--- WHAT THE TASK ASKS ---
Give back exactly the stretch of data below from the line holding "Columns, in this" through the line holding "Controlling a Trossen", both ends included, and leave the remaining lines out.

== Segment start ==

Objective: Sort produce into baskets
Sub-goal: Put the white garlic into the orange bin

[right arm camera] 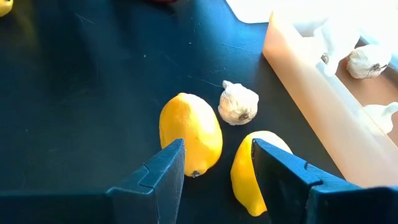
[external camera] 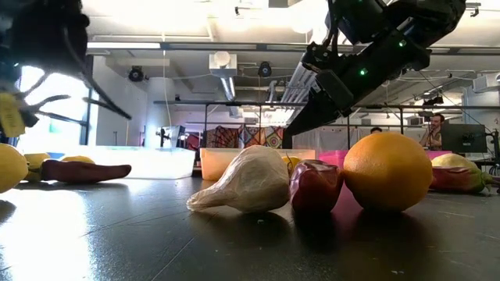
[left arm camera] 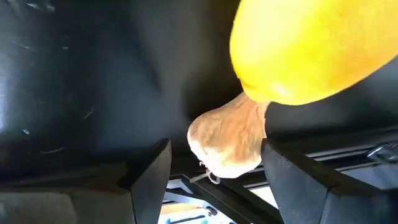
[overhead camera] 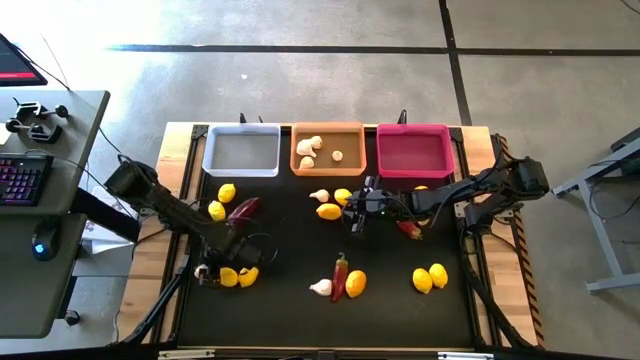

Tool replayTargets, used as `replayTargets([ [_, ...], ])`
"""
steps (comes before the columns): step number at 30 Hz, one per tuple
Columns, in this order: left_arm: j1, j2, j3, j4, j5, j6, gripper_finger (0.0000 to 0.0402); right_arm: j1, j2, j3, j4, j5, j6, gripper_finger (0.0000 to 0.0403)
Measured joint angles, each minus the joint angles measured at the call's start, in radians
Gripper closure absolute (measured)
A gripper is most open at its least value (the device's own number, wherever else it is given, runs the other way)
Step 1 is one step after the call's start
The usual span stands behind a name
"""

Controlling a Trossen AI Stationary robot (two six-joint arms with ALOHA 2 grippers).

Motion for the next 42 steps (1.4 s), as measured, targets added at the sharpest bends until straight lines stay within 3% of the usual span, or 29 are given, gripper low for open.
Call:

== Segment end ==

--- REPLY TO THE TASK ---
Columns, in this order: left_arm: j1, j2, j3, j4, j5, j6, gripper_finger (0.0000 to 0.0402); right_arm: j1, j2, j3, j4, j5, j6, gripper_finger (0.0000 to 0.0403)
Measured joint angles, each minus the joint angles measured at the call's start, in radians
Gripper closure absolute (measured)
A gripper is most open at its least value (the device's own number, wherever else it is given, runs the other way)
Step 1 is one step after the call's start
The usual span stands behind a name
"""

Controlling a Trossen AI Stationary robot (two six-joint arms with ALOHA 2 grippers).

This exercise is now finished, and nothing remains to add.